» **About this exercise**:
In the entries below, find each line with the word "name" and pull it out.

» **Source information**:
────

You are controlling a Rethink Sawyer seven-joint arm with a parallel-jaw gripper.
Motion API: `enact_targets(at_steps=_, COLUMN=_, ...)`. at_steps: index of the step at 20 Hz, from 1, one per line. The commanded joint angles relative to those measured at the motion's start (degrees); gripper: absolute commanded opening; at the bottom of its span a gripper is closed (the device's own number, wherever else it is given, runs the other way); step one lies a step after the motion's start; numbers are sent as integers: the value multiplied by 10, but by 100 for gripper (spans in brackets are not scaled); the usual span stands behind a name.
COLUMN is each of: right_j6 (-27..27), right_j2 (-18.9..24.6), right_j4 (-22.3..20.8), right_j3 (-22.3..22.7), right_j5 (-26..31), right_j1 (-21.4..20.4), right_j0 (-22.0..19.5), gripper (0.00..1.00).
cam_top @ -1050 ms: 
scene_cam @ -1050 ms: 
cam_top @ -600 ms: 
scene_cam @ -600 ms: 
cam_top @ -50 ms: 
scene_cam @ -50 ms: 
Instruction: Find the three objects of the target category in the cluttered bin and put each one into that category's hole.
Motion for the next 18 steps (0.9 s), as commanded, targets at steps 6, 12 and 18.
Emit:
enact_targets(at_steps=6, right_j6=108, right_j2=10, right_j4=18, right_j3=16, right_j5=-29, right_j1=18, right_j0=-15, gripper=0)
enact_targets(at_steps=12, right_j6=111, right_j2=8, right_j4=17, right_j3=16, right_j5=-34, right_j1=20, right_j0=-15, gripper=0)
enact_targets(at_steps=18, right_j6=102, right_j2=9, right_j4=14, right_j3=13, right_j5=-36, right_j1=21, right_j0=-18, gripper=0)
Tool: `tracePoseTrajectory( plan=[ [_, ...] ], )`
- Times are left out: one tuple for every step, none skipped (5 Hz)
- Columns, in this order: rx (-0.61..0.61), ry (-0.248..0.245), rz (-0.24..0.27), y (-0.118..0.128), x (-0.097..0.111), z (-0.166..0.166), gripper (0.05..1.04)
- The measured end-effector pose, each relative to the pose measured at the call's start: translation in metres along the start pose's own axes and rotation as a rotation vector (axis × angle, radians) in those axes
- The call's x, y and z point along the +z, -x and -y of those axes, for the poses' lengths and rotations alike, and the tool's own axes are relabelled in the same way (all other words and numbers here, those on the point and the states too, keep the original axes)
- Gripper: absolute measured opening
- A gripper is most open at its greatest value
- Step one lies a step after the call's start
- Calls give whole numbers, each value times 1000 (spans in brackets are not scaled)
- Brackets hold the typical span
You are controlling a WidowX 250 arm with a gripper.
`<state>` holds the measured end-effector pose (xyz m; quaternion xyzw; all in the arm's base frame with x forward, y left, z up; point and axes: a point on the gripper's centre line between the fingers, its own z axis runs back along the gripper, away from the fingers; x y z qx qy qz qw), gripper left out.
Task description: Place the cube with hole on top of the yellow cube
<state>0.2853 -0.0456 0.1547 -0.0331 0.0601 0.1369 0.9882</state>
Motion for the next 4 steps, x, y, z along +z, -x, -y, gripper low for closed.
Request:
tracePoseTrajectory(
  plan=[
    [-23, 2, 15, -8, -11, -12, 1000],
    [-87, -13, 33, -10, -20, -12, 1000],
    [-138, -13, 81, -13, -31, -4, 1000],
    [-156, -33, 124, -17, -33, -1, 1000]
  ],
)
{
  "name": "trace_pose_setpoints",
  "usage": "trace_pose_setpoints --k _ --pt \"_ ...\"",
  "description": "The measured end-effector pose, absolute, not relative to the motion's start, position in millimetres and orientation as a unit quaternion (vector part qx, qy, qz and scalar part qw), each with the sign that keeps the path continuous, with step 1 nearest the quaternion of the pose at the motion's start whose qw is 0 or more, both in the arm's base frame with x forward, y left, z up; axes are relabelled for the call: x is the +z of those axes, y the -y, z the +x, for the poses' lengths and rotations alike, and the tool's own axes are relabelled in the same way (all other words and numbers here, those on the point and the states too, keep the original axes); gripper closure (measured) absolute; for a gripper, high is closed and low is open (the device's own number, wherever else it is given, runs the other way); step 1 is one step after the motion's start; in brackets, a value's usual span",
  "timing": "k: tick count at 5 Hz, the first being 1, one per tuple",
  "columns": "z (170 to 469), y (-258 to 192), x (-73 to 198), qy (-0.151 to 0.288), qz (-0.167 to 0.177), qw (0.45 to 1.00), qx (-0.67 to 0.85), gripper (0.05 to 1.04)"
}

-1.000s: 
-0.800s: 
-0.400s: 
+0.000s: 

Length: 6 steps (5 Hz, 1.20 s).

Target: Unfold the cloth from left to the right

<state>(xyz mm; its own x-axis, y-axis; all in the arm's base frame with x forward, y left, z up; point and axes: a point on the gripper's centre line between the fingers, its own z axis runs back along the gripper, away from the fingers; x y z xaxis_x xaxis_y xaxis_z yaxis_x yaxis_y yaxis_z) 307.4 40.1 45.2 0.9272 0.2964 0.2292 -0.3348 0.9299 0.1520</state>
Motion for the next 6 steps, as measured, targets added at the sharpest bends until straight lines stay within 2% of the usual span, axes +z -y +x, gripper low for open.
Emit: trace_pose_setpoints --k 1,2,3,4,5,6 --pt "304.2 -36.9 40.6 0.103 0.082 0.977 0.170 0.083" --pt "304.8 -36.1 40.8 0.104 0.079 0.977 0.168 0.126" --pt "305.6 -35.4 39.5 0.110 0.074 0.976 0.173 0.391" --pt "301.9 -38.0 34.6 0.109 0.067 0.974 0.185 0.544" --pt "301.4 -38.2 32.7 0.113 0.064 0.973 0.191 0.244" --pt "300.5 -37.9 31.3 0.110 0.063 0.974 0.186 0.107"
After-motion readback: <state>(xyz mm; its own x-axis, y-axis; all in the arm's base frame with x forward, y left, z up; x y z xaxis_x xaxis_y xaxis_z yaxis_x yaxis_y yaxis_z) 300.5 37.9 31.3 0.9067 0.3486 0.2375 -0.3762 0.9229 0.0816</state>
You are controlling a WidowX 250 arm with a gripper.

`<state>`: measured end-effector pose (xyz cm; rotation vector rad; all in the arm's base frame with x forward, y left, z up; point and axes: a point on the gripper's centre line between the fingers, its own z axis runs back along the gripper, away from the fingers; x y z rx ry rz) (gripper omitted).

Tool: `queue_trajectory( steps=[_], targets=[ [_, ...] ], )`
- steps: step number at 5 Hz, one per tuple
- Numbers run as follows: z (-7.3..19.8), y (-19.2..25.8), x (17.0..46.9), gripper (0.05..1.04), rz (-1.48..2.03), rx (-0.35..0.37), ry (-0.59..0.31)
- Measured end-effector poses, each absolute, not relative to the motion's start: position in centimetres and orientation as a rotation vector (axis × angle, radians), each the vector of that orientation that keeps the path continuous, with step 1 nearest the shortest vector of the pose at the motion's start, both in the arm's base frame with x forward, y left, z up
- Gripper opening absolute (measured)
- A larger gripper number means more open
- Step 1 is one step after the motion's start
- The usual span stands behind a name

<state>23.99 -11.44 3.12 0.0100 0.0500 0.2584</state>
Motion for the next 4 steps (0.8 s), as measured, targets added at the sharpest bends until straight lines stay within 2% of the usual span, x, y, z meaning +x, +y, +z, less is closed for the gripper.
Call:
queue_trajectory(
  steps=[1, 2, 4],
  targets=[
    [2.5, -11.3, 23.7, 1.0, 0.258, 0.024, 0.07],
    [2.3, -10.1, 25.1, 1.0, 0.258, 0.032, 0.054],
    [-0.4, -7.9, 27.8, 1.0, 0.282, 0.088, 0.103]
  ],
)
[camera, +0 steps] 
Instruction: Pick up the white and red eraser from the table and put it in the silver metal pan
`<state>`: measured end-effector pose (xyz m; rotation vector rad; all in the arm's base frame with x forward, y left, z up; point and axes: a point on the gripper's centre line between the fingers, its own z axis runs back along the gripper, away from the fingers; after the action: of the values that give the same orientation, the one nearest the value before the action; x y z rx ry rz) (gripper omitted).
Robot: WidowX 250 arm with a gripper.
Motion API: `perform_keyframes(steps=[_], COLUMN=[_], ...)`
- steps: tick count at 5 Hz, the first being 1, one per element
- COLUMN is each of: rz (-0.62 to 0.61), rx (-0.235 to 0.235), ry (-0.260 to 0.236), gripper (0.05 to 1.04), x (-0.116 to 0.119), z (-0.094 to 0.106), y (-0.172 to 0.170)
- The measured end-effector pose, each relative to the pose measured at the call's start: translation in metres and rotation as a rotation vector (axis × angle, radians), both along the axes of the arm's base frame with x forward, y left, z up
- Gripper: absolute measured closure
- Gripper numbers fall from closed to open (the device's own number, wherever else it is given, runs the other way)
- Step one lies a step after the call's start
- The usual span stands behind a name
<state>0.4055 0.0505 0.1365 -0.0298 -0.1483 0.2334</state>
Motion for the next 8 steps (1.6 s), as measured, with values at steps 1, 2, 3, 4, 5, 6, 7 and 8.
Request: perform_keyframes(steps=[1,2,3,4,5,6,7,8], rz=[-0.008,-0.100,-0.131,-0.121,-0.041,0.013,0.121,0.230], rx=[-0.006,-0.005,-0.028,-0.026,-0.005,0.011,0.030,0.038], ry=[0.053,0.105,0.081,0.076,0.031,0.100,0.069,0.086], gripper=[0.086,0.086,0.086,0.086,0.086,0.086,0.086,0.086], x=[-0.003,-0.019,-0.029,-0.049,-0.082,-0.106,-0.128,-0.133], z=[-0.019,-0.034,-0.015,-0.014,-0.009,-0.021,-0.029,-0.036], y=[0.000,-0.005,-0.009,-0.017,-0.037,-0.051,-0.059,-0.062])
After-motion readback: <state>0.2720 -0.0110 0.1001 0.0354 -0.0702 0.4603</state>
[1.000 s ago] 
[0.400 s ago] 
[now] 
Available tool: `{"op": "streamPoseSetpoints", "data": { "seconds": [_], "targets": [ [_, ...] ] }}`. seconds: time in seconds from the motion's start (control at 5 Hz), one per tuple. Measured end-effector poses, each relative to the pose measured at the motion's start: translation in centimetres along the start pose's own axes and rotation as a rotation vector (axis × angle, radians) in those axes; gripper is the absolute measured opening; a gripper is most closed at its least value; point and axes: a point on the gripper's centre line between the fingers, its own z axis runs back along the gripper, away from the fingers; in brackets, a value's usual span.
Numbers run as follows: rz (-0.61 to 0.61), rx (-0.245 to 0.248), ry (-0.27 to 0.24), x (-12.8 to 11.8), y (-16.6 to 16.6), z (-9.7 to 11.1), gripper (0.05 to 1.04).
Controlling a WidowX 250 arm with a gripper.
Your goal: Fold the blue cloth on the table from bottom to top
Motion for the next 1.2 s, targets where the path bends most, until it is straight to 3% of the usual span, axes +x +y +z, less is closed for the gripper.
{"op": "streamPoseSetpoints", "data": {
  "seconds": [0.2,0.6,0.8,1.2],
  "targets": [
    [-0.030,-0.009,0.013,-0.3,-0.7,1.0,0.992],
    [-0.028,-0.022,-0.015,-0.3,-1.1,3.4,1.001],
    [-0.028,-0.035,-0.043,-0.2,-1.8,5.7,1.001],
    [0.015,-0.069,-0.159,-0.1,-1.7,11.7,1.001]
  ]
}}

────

» **Output below**:
Motion API: `enact_targets(at_steps=_, COLUMN=_, ...)`. at_steps: index of the step at 20 Hz, from 1, one per line. The commanded joint angles relative to those measured at the motion's start (degrees); gripper: absolute commanded opening; at the bottom of its span a gripper is closed (the device's own number, wherever else it is given, runs the other way); step one lies a step after the motion's start; numbers are sent as integers: the value multiplied by 10, but by 100 for gripper (spans in brackets are not scaled); the usual span stands behind a name.
  "name": "trace_pose_setpoints",
- The usual span stands behind a name
- The usual span stands behind a name

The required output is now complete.